## PROBLEM DESCRIPTION
Please write out the complete listing that follows, exactly as it reads.

## INFORMATION SUPPLIED
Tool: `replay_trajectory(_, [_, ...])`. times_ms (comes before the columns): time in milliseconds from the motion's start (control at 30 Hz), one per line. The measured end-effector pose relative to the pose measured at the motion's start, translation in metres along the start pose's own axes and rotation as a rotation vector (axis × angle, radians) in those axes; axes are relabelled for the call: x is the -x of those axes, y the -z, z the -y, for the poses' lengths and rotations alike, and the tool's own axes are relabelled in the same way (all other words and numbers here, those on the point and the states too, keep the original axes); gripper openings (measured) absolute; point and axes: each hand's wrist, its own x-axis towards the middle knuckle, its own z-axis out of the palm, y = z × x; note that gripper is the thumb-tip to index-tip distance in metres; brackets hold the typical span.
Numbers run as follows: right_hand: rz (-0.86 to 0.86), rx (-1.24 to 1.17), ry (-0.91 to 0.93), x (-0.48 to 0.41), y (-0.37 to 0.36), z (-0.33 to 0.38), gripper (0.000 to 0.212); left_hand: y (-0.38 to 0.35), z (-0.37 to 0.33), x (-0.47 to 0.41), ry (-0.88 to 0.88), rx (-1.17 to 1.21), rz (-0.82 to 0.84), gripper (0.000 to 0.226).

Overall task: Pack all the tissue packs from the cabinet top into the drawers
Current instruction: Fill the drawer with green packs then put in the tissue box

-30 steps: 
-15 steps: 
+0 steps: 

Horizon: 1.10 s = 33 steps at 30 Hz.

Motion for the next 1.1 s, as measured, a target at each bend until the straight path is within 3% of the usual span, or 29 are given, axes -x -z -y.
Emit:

## EXERCISE RESPONSE
Tool: `replay_trajectory(_, [_, ...])`. times_ms (comes before the columns): time in milliseconds from the motion's start (control at 30 Hz), one per line. The measured end-effector pose relative to the pose measured at the motion's start, translation in metres along the start pose's own axes and rotation as a rotation vector (axis × angle, radians) in those axes; axes are relabelled for the call: x is the -x of those axes, y the -z, z the -y, for the poses' lengths and rotations alike, and the tool's own axes are relabelled in the same way (all other words and numbers here, those on the point and the states too, keep the original axes); gripper openings (measured) absolute; point and axes: each hand's wrist, its own x-axis towards the middle knuckle, its own z-axis out of the palm, y = z × x; note that gripper is the thumb-tip to index-tip distance in metres; brackets hold the typical span.
Numbers run as follows: right_hand: rz (-0.86 to 0.86), rx (-1.24 to 1.17), ry (-0.91 to 0.93), x (-0.48 to 0.41), y (-0.37 to 0.36), z (-0.33 to 0.38), gripper (0.000 to 0.212); left_hand: y (-0.38 to 0.35), z (-0.37 to 0.33), x (-0.47 to 0.41), ry (-0.88 to 0.88), rx (-1.17 to 1.21), rz (-0.82 to 0.84), gripper (0.000 to 0.226).

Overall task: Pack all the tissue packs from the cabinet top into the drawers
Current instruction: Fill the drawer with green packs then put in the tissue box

-30 steps: 
-15 steps: 
+0 steps: 

Horizon: 1.10 s = 33 steps at 30 Hz.

Motion for the next 1.1 s, as measured, a target at each bend until the straight path is within 3% of the usual span, or 29 are given, axes -x -z -y.
Emit:

This exercise has been fully answered.